Ran Xu ⋅ Yuchen Zhuang ⋅ Yishan Zhong ⋅ Yue Yu ⋅ Zifeng Wang ⋅ Xiangru Tang ⋅ Hang Wu ⋅ May Dongmei Wang ⋅ Peifeng Ruan ⋅ Donghan Yang ⋅ Tao Wang ⋅ Guanghua Xiao ⋅ Xin Liu ⋅ Carl Yang ⋅ Yang Xie ⋅ Wenqi Shi

We introduce MedAgentGym, a scalable and interactive training environment designed to enhance coding-based biomedical reasoning capabilities in large language model (LLM) agents. MedAgentGym comprises 72,413 task instances across 129 categories derived from 12 authentic real-world biomedical scenarios. Tasks are encapsulated within executable sandbox environments, each featuring detailed task specifications, interactive feedback mechanisms, verifiable ground truth annotations, and scalable training trajectory generation.
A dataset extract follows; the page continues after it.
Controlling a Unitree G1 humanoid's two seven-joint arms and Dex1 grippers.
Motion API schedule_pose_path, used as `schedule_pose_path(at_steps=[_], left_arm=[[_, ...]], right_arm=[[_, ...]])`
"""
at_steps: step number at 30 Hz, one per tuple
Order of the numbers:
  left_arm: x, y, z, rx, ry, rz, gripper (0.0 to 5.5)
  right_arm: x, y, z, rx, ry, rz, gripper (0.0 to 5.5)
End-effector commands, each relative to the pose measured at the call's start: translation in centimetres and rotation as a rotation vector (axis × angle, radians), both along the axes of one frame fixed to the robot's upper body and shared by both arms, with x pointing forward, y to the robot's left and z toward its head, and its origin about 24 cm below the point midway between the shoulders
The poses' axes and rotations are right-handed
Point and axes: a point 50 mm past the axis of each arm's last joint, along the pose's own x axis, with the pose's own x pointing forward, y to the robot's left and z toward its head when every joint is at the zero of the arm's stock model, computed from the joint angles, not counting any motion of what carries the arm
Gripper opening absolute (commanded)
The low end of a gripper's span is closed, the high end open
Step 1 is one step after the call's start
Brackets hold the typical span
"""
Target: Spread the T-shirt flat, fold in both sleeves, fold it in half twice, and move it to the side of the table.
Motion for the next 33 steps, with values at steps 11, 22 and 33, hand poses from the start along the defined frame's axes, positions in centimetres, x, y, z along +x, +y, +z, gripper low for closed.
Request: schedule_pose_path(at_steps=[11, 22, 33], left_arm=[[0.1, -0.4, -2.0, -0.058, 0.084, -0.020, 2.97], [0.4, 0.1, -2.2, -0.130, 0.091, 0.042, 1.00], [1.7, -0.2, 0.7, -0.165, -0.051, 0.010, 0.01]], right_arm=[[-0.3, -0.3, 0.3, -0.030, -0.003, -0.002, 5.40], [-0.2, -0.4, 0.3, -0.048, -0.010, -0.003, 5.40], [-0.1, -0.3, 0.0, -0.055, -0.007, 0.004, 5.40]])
Extensive benchmarking of 29 LLMs reveals substantial performance disparities in biomedical data science between commercial and open-source LLMs. Leveraging efficient multi-threaded and multi-turn trajectory sampling in MedAgentGym, Med-Copilot achieves performance gains of +43.02% and +45.28% from offline and online reinforcement learning, respectively, demonstrating MedAgentGym as an effective training ground while establishing itself as a cost-effective, privacy-preserving alternative competitive with proprietary LLMs (gpt-4o). By offering a unified execution environment with a comprehensive benchmark and accessible, extensible training resources, MedAgentGym delivers an integrated platform to develop LLM-based coding assistants for advanced biomedical data science.